WHAT IS BEING ASKED
Could you return, exactly as written, only the lines from the one holding "Spot the metal" through the final line of the records below?

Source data
^^^^^^^^^^^^^^^^

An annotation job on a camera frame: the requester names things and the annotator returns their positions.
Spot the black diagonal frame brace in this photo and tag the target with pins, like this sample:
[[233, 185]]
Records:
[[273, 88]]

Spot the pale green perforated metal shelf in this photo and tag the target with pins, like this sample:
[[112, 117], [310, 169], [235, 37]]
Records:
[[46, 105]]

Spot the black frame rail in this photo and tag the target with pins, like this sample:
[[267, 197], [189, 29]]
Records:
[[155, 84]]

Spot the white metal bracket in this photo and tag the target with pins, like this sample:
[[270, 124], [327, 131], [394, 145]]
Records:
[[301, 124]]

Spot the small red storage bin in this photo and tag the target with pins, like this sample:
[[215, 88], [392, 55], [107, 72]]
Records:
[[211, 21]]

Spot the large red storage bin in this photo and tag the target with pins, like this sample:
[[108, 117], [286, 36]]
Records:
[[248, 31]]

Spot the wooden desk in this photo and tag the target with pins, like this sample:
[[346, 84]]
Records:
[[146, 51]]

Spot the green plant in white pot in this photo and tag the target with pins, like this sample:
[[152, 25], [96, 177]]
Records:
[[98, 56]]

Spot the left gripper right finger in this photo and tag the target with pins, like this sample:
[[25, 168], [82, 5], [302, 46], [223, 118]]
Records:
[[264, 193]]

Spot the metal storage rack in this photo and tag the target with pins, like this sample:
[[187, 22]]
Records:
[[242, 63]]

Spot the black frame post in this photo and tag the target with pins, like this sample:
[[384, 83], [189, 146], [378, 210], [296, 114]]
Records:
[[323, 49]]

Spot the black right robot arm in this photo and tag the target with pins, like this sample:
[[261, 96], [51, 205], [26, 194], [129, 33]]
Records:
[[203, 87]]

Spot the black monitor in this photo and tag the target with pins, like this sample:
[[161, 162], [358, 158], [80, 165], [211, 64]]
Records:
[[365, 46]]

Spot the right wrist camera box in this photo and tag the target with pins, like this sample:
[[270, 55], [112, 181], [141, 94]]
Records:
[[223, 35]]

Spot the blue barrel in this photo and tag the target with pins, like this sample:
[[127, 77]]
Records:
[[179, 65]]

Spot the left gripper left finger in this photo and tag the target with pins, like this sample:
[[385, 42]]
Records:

^^^^^^^^^^^^^^^^

ANSWER SPACE
Spot the metal storage rack in this photo and tag the target with pins, like this sample:
[[187, 22]]
Records:
[[242, 63]]

Spot the black frame post in this photo and tag the target with pins, like this sample:
[[384, 83], [189, 146], [378, 210], [296, 114]]
Records:
[[323, 49]]

Spot the black right robot arm in this photo and tag the target with pins, like this sample:
[[261, 96], [51, 205], [26, 194], [129, 33]]
Records:
[[203, 87]]

Spot the black monitor in this photo and tag the target with pins, like this sample:
[[161, 162], [358, 158], [80, 165], [211, 64]]
Records:
[[365, 46]]

Spot the right wrist camera box in this photo and tag the target with pins, like this sample:
[[270, 55], [112, 181], [141, 94]]
Records:
[[223, 35]]

Spot the blue barrel in this photo and tag the target with pins, like this sample:
[[127, 77]]
Records:
[[179, 65]]

Spot the left gripper left finger in this photo and tag the target with pins, like this sample:
[[385, 42]]
Records:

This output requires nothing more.